* [Task objective] Word for word, restate all the records; images are not part of the copy.

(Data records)
------

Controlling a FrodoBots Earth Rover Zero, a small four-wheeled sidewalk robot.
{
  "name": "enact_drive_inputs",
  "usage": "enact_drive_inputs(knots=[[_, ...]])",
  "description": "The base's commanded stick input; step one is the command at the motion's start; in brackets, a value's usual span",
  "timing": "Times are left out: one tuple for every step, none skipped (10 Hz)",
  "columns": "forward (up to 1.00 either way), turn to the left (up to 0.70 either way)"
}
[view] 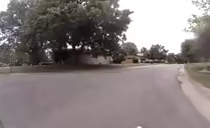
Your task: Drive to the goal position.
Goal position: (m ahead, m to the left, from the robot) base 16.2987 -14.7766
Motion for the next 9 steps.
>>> enact_drive_inputs(knots=[[0.70, 0.00], [0.70, 0.00], [0.70, 0.00], [0.70, 0.00], [0.70, 0.00], [0.70, -0.21], [0.70, -0.35], [0.70, -0.35], [0.70, -0.35]])
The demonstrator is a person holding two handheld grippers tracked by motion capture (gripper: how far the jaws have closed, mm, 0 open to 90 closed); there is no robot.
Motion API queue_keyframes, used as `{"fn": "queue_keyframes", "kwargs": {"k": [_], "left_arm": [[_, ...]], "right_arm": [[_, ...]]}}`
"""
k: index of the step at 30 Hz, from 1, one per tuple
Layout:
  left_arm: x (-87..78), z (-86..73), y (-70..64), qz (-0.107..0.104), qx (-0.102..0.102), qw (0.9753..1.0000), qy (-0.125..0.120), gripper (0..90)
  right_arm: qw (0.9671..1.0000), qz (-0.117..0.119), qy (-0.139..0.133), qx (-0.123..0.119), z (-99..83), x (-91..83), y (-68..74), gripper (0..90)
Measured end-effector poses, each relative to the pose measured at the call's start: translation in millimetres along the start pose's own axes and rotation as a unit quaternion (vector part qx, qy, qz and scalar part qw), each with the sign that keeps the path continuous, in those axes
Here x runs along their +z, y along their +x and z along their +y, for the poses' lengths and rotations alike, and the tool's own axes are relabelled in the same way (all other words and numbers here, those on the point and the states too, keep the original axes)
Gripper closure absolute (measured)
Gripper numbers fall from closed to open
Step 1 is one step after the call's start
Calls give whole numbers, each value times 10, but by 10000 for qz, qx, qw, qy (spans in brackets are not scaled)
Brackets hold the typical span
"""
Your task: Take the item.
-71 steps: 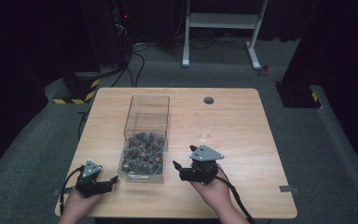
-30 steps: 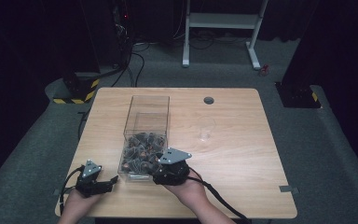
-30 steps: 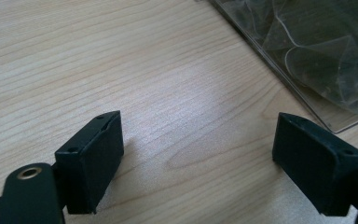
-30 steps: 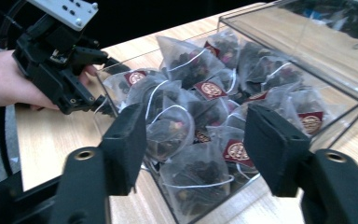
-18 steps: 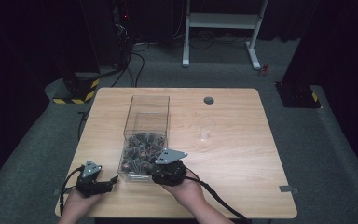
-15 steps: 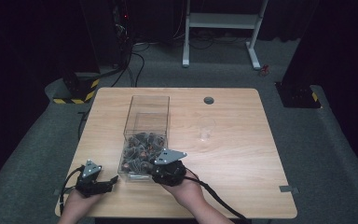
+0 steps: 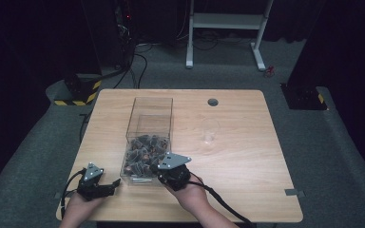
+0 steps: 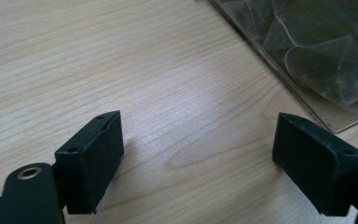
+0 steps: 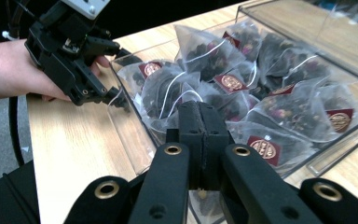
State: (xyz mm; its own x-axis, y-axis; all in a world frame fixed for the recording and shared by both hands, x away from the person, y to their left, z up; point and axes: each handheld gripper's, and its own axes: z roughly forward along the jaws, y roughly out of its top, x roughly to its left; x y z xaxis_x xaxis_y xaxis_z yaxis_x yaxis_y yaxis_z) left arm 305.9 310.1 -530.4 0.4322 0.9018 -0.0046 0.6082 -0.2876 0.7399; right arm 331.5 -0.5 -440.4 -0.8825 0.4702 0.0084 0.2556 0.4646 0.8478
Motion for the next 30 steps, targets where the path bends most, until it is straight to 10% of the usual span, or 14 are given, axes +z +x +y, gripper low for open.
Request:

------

* [Solved problem]
Controlling a FrodoBots Earth Rover Zero, a small four-wheeled sidewalk robot.
{
  "name": "enact_drive_inputs",
  "usage": "enact_drive_inputs(knots=[[_, ...]])",
  "description": "The base's commanded stick input; step one is the command at the motion's start; in brackets, a value's usual span",
  "timing": "Times are left out: one tuple for every step, none skipped (10 Hz)",
  "columns": "forward (up to 1.00 either way), turn to the left (up to 0.70 either way)"
}
[view] 
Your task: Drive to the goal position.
Goal position: (m ahead, m to the left, from the robot) base 16.2987 -14.7766
Motion for the next 9 steps.
>>> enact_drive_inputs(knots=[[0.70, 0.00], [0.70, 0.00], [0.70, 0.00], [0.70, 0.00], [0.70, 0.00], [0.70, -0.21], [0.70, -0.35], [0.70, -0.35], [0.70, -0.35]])
The demonstrator is a person holding two handheld grippers tracked by motion capture (gripper: how far the jaws have closed, mm, 0 open to 90 closed); there is no robot.
Motion API queue_keyframes, used as `{"fn": "queue_keyframes", "kwargs": {"k": [_], "left_arm": [[_, ...]], "right_arm": [[_, ...]]}}`
"""
k: index of the step at 30 Hz, from 1, one per tuple
Layout:
  left_arm: x (-87..78), z (-86..73), y (-70..64), qz (-0.107..0.104), qx (-0.102..0.102), qw (0.9753..1.0000), qy (-0.125..0.120), gripper (0..90)
  right_arm: qw (0.9671..1.0000), qz (-0.117..0.119), qy (-0.139..0.133), qx (-0.123..0.119), z (-99..83), x (-91..83), y (-68..74), gripper (0..90)
Measured end-effector poses, each relative to the pose measured at the call's start: translation in millimetres along the start pose's own axes and rotation as a unit quaternion (vector part qx, qy, qz and scalar part qw), each with the sign that keeps the path continuous, in those axes
Here x runs along their +z, y along their +x and z along their +y, for the poses' lengths and rotations alike, and the tool's own axes are relabelled in the same way (all other words and numbers here, those on the point and the states too, keep the original axes)
Gripper closure absolute (measured)
Gripper numbers fall from closed to open
Step 1 is one step after the call's start
Calls give whole numbers, each value times 10, but by 10000 for qz, qx, qw, qy (spans in brackets are not scaled)
Brackets hold the typical span
"""
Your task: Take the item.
-71 steps: 
-30 steps: 
-30 steps: 
-30 steps: 
-18 steps: 
-15 steps: 
+0 steps: 
+0 steps: 
+0 steps: 
State: (xyz mm; its own x-axis, y-axis; all in a world frame fixed for the recording and shared by both hands, x away from the person, y to their left, z up; point and axes: each handheld gripper's, and its own axes: z roughly forward along the jaws, y roughly out of its top, x roughly to its left; x y z xaxis_x xaxis_y xaxis_z yaxis_x yaxis_y yaxis_z) left arm 305.9 310.1 -530.4 0.4322 0.9018 -0.0046 0.6082 -0.2876 0.7399; right arm 331.5 -0.5 -440.4 -0.8825 0.4702 0.0084 0.2556 0.4646 0.8478
Motion for the next 30 steps, targets where the path bends most, until it is straight to 10% of the usual span, or 14 are given, axes +z +x +y, gripper low for open.
Request:

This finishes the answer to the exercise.